The Ascension of Michael Jackson

 

 

I was in the bank last Thursday close around 4:45. I went to fill out a deposit slip and a woman next to me, a black woman of about 50, looked me right in the eyes as if we'd always known each other and said, in a voice that was calm and slow, "My friend just texted me that Michael Jackson died."

I drew in a sharp breath and grabbed her arm.

I said, "Sorry. I didn't mean to grab you." But I didn't let go.

"That's okay baby," she said.

We stood there for a few moments saying oh my God.

“But they killed him,” I said. “Years ago, I mean.”

“Uh huh.”

The bank was almost empty. Everybody was motionless, and most people were holding on to somebody else. I went over and made my deposit. 

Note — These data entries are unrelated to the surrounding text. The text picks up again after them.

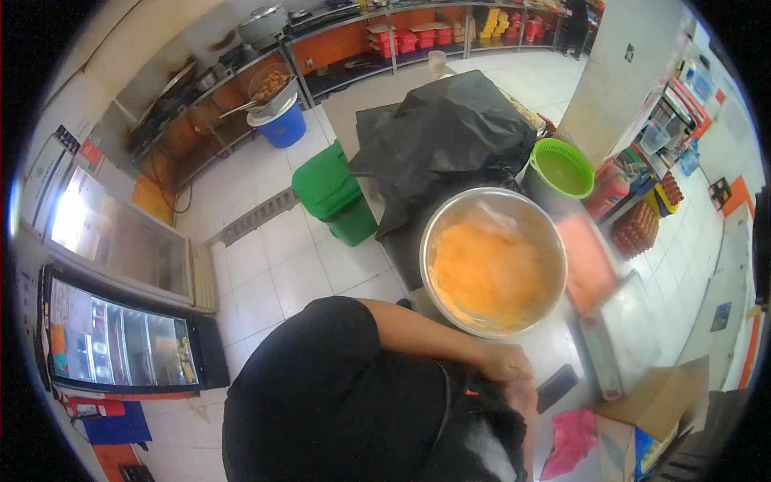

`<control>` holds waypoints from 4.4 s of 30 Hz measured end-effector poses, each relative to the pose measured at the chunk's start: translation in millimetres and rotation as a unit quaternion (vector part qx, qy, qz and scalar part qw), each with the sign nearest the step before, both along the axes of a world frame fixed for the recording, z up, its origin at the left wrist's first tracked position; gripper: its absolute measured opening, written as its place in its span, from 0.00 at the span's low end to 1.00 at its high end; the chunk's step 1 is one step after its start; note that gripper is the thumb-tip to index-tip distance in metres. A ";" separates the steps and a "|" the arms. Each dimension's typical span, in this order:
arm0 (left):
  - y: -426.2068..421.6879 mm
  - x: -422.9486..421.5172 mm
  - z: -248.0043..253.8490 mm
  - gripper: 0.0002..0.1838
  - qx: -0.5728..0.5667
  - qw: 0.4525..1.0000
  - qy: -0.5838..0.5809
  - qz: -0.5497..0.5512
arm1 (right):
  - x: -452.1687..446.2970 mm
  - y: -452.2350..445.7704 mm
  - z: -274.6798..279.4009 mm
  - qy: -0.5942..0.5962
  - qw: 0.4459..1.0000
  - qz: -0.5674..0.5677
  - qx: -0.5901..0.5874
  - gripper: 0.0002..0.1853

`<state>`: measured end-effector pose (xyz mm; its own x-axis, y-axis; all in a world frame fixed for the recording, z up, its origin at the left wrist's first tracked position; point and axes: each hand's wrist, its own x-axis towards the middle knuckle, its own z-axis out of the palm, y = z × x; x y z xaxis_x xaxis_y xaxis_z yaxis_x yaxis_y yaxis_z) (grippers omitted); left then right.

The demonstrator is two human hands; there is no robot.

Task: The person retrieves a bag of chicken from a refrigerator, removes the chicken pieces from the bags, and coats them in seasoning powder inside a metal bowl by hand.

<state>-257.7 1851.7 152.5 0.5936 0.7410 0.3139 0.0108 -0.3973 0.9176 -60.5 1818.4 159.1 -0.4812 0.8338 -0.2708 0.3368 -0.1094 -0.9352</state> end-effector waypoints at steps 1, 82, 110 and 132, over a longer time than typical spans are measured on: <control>2.3 -0.3 -0.9 0.30 0.001 1.000 0.000 -0.002 | 4.1 -1.8 -11.7 0.000 1.000 -0.002 0.001 0.07; 14.1 -68.0 66.5 0.06 0.532 0.766 0.324 0.161 | -15.6 -20.1 -11.2 0.009 0.886 -0.147 0.439 0.20; 127.1 -227.8 45.0 0.11 -0.097 0.821 0.242 0.509 | 28.9 -57.1 2.8 -0.023 0.810 -0.482 0.335 0.19; 51.1 -248.6 3.0 0.10 -0.274 0.931 -0.172 0.168 | -289.6 84.1 10.3 -0.016 0.879 -0.456 0.137 0.08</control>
<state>-506.3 1902.7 155.5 0.2339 0.9716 -0.0370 -0.2812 0.1041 0.9540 -350.1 1902.5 169.3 0.4262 0.9046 -0.0013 0.2528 -0.1205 -0.9600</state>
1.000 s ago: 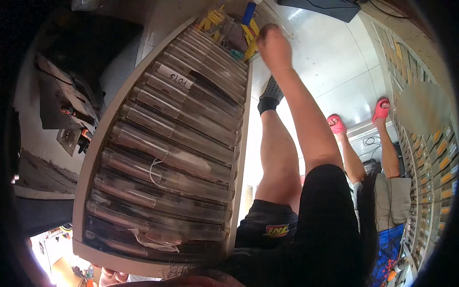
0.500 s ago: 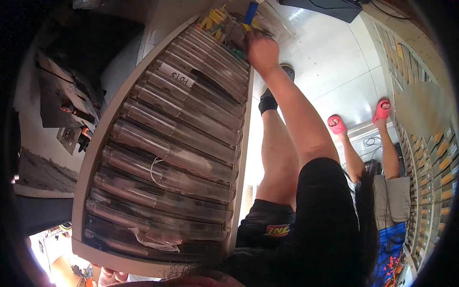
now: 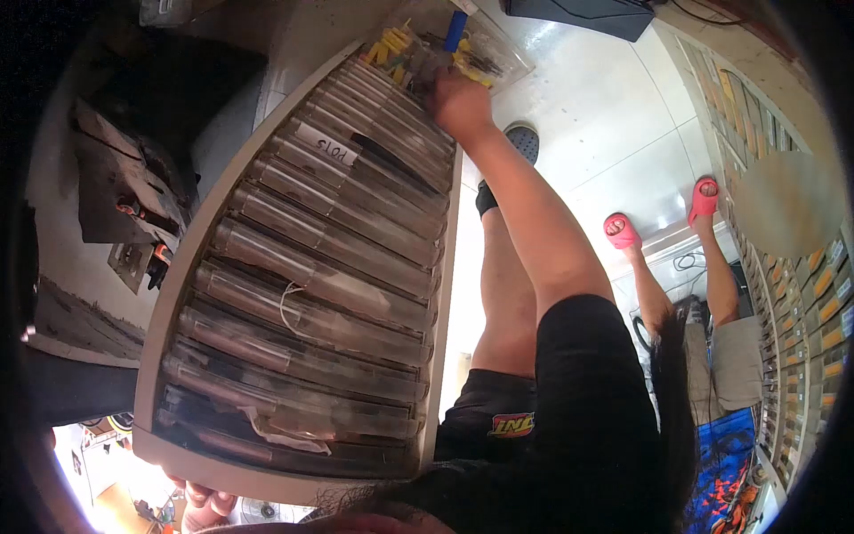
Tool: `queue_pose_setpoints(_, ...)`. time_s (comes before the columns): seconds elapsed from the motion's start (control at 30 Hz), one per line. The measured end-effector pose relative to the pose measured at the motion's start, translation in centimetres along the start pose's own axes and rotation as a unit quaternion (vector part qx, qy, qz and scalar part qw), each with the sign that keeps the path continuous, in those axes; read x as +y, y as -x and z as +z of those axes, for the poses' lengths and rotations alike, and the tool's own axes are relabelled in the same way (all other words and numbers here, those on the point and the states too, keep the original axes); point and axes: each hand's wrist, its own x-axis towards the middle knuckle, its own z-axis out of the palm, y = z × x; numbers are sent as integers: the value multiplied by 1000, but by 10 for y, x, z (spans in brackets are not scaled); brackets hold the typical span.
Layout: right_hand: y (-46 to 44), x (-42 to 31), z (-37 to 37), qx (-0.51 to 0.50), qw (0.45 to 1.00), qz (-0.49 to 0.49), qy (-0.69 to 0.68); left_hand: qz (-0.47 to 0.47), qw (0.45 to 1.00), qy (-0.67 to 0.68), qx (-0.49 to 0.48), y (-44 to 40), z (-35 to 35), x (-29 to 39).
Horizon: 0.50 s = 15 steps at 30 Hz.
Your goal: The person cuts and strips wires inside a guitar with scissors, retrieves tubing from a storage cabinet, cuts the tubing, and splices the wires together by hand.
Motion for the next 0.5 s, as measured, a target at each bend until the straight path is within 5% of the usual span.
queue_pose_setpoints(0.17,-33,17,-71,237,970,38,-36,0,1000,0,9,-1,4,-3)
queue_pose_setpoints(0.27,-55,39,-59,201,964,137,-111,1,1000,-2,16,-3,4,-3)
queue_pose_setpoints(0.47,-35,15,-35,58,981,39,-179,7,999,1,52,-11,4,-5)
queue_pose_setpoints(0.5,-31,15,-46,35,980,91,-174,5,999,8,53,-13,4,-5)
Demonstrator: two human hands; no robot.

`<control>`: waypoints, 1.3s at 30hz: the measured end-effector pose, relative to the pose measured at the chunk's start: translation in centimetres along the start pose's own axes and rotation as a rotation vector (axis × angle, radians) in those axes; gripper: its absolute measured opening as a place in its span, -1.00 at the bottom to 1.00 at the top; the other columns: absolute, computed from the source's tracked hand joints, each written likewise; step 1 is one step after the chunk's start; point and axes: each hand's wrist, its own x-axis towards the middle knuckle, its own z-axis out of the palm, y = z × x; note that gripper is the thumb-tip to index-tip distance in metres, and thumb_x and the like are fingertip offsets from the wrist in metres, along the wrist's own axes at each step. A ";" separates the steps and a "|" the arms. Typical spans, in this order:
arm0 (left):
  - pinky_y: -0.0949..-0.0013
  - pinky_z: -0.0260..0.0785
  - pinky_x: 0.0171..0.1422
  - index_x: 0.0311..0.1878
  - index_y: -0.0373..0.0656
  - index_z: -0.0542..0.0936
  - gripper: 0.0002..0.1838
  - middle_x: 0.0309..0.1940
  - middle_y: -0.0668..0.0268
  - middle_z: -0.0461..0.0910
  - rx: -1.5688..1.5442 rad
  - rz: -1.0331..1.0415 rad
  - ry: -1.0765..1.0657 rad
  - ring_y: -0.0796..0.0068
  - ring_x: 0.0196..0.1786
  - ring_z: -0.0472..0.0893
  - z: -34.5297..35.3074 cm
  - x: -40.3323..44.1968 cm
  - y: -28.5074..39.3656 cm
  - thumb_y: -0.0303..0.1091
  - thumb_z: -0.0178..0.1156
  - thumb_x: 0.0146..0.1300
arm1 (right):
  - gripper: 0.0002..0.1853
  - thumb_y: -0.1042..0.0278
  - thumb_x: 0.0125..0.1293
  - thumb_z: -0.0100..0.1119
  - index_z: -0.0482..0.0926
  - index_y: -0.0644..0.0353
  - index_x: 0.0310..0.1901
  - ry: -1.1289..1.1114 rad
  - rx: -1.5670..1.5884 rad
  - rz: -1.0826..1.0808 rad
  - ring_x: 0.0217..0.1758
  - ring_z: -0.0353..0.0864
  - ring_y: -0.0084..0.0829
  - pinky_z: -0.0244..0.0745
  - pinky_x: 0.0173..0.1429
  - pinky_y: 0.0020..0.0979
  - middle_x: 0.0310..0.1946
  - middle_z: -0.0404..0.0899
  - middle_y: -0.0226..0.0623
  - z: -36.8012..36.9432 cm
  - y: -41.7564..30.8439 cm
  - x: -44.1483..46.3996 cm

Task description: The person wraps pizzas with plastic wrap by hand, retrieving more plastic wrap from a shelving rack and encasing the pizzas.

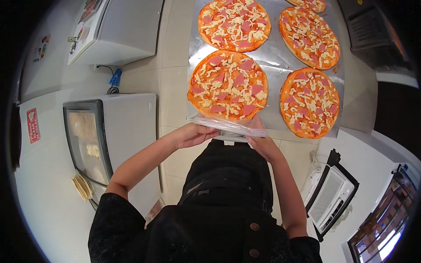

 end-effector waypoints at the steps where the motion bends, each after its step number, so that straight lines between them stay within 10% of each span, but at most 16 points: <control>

"I can't believe it," the woman behind the counter said, tapping the keys.

“Is this your pen?”

“I don’t know.”

Out on Broadway, every single person was on his cell phone, which has become the new way of signaling mass awareness. Everybody feels compelled to spread the shock, to one other person, as soon as they can, in such moments.

I called my son and told him. "What?" he said. Then he told Willy, who was next to him. And Willy said, "What?"

I put my headphones on and tuned in to the radio. I carry a small radio with me at all times. Michael Jackson songs were streaming, at that moment, on every single station, or so it seemed. This was instantaneous, when the news broke. 

If you think that this is only about a pop star's death I submit you have a limited imagination.

Google had to block its search engines because they were crashing from the surge of hits. When has that happened, ever?

Radio stations abandoned their programming and surrendered to the mob, to his fans, begging and pleading, and they quickly started promising not to stop playing Michael Jackson at all, any time soon, as least through the weekend, and maybe longer. And the fans dictated which songs they wanted. Take that, Clear Channel.

For a brief moment, power was returned to the street.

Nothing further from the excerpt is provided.